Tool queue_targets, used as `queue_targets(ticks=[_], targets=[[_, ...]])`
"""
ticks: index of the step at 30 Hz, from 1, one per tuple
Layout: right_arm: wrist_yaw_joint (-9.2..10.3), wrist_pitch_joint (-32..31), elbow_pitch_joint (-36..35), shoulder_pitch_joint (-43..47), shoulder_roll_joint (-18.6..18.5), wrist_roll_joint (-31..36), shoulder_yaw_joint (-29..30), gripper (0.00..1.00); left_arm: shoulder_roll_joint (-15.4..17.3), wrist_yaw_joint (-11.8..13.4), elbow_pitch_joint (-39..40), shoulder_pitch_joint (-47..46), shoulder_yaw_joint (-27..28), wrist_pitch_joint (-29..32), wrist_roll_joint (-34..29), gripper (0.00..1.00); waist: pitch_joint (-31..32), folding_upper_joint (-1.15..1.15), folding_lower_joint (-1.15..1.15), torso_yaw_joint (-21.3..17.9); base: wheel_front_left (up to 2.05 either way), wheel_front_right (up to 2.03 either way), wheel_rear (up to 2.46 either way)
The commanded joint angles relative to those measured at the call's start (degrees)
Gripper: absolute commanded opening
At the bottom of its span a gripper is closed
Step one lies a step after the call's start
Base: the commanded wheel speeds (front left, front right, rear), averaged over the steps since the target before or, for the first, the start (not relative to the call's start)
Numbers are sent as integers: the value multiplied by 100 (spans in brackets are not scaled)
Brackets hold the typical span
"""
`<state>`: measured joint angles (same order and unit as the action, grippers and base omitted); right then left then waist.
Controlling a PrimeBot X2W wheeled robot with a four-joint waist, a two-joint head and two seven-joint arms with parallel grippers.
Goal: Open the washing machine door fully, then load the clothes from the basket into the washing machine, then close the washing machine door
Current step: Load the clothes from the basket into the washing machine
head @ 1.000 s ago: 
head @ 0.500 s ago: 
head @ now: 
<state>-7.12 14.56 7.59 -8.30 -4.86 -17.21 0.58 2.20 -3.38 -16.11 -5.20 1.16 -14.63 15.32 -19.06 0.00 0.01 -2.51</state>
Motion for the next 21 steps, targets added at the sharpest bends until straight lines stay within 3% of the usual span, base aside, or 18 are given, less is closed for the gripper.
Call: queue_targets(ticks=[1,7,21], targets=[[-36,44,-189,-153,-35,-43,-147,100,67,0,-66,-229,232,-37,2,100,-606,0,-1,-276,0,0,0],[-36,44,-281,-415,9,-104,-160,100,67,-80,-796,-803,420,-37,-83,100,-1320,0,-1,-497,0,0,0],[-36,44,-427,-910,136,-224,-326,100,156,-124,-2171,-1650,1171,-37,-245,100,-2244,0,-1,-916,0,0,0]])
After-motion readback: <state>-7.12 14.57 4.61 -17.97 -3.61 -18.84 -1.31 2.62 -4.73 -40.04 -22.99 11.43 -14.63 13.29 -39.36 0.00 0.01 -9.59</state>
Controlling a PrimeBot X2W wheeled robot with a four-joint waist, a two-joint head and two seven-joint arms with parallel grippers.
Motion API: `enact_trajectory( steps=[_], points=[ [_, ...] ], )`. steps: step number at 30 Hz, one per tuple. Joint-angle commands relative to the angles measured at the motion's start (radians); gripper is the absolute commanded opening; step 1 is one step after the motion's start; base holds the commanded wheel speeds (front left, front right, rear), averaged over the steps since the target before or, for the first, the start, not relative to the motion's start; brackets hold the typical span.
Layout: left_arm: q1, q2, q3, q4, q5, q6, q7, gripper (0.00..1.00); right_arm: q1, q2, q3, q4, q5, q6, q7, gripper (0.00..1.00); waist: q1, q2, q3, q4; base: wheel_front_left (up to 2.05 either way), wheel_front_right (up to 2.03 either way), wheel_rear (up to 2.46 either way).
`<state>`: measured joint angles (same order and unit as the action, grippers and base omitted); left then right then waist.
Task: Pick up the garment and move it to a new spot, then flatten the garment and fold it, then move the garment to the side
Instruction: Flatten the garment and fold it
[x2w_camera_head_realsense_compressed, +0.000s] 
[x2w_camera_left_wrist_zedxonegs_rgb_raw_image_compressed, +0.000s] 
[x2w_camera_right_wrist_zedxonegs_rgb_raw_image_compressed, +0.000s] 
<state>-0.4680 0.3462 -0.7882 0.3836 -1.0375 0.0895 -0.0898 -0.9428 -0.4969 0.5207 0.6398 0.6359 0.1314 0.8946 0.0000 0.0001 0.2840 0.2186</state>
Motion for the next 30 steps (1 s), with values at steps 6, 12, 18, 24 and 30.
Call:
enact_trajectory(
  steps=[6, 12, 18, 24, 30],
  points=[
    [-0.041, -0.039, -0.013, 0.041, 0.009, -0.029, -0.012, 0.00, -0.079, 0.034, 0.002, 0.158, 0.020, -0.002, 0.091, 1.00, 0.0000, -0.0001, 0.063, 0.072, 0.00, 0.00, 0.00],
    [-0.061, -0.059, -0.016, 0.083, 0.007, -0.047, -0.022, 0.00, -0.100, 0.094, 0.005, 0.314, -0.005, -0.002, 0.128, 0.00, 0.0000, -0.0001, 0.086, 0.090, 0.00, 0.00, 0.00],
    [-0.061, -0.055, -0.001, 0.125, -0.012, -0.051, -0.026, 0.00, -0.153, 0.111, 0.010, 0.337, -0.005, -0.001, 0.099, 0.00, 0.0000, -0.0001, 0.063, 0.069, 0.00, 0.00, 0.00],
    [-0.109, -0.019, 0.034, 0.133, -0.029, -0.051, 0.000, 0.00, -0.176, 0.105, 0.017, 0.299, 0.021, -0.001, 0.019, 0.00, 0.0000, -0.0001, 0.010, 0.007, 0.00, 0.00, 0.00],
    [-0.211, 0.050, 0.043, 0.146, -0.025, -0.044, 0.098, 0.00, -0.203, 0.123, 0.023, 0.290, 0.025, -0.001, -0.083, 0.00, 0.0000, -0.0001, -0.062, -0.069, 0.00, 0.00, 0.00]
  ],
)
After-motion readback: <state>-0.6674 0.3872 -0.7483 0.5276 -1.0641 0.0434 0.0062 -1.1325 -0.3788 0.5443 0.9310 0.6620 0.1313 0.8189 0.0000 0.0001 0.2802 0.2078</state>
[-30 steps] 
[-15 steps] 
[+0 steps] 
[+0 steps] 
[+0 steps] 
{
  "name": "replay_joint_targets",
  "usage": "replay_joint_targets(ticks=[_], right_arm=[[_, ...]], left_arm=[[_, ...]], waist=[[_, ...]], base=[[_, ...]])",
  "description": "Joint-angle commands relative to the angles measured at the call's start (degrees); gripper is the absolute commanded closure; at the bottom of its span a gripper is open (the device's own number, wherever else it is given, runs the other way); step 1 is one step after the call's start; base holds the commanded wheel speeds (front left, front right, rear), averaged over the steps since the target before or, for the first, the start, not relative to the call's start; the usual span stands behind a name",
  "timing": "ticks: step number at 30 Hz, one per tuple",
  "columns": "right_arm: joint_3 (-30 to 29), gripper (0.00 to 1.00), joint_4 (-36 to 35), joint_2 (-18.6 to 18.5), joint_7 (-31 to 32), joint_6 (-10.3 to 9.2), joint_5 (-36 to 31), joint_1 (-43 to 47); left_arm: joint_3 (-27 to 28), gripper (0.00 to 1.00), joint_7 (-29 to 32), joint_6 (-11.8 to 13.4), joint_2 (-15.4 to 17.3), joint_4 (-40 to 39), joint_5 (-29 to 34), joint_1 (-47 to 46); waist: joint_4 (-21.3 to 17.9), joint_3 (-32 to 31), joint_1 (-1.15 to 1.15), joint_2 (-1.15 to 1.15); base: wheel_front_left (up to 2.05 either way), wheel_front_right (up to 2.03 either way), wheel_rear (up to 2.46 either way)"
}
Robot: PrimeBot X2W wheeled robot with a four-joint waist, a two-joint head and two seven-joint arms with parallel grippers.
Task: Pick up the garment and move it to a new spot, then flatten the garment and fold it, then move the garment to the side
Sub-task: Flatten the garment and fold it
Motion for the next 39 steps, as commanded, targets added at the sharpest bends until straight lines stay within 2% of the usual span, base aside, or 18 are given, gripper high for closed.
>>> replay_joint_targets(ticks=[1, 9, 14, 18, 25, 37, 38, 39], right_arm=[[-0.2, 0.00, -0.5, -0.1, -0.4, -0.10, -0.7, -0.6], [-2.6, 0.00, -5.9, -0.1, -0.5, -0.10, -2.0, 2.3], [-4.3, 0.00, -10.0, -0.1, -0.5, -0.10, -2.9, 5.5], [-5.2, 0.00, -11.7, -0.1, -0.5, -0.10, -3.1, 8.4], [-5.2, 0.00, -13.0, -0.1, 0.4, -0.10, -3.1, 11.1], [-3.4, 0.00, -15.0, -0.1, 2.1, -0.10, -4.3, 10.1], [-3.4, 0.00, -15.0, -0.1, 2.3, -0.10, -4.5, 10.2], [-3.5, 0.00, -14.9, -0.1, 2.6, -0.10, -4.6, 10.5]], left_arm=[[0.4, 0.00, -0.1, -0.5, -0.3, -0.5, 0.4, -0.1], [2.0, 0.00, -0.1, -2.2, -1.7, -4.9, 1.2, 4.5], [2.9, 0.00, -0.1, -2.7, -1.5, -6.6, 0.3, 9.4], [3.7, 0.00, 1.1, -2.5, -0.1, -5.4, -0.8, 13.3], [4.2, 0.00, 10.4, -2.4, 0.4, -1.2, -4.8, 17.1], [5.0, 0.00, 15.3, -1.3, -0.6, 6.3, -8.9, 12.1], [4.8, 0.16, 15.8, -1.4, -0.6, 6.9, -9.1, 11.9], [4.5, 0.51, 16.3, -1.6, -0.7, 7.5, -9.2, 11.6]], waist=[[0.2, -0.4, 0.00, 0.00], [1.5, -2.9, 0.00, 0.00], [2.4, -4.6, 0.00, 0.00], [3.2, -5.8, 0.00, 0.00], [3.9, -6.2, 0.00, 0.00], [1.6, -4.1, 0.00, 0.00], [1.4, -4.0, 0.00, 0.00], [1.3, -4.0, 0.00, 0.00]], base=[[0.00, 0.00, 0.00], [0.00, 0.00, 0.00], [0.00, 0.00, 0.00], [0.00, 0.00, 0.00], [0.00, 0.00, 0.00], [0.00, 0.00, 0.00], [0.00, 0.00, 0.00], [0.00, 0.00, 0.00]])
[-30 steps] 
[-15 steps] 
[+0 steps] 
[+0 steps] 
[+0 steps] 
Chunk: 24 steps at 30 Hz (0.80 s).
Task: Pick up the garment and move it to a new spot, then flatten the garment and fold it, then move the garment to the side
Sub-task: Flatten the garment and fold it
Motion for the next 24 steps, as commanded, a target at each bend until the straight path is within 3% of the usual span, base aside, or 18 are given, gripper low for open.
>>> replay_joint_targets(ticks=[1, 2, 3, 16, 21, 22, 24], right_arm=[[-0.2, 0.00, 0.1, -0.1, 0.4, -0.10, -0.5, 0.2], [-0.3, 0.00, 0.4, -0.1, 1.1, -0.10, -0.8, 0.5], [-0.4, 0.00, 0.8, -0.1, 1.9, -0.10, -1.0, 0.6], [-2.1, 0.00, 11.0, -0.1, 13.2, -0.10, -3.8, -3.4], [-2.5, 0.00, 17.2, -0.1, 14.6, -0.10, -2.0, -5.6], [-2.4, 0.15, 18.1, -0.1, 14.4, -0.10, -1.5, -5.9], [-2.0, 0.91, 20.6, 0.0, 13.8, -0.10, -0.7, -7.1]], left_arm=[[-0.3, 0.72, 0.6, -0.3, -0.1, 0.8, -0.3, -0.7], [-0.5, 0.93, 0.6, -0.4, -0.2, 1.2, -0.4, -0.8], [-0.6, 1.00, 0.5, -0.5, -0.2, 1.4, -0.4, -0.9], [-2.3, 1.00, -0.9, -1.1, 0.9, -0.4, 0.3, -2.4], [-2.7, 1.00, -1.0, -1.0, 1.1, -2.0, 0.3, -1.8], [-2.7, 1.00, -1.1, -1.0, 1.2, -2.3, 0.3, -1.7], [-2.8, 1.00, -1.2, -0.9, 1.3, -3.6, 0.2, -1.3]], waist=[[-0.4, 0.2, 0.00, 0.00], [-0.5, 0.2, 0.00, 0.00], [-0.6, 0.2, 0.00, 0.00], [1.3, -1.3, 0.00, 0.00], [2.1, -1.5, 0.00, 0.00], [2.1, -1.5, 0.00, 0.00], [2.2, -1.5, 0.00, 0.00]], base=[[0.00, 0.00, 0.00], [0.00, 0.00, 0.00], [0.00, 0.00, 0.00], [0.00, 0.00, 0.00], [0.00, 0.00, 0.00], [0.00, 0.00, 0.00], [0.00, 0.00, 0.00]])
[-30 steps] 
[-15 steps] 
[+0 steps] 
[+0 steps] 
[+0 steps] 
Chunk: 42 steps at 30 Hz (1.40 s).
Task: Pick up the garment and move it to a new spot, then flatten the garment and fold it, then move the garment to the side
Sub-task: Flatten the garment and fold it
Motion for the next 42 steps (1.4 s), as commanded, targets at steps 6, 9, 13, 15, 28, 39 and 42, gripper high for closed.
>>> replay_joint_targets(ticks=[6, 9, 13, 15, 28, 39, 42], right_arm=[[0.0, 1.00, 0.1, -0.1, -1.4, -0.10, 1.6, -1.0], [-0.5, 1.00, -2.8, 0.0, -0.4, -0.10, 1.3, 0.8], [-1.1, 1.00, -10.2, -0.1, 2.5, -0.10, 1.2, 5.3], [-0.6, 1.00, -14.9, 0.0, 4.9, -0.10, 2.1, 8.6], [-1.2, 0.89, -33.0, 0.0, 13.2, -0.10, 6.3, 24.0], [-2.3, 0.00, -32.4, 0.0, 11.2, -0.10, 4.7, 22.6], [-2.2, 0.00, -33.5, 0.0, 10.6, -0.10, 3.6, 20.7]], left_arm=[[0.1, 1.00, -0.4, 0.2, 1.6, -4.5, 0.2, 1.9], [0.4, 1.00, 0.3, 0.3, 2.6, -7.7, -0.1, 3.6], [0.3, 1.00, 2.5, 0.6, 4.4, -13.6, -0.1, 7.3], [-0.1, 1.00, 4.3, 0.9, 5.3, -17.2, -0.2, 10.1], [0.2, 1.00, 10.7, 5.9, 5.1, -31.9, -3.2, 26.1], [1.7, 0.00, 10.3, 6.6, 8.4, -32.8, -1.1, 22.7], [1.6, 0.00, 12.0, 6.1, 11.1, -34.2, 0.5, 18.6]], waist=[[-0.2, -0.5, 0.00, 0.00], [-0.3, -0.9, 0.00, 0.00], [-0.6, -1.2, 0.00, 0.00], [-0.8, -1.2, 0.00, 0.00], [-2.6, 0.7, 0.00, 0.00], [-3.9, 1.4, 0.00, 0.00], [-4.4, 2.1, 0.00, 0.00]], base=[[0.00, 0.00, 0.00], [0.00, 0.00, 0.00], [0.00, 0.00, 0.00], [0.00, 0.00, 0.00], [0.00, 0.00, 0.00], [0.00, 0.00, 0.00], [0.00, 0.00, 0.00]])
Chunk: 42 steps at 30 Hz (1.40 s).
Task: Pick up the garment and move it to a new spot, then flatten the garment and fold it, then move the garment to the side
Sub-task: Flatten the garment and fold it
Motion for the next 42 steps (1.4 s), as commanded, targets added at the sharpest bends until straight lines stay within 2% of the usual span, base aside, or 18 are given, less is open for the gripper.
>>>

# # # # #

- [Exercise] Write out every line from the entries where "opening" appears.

- [Response below]
Gripper: absolute commanded opening
Motion API: `enact_trajectory( steps=[_], points=[ [_, ...] ], )`. steps: step number at 30 Hz, one per tuple. Joint-angle commands relative to the angles measured at the motion's start (radians); gripper is the absolute commanded opening; step 1 is one step after the motion's start; base holds the commanded wheel speeds (front left, front right, rear), averaged over the steps since the target before or, for the first, the start, not relative to the motion's start; brackets hold the typical span.

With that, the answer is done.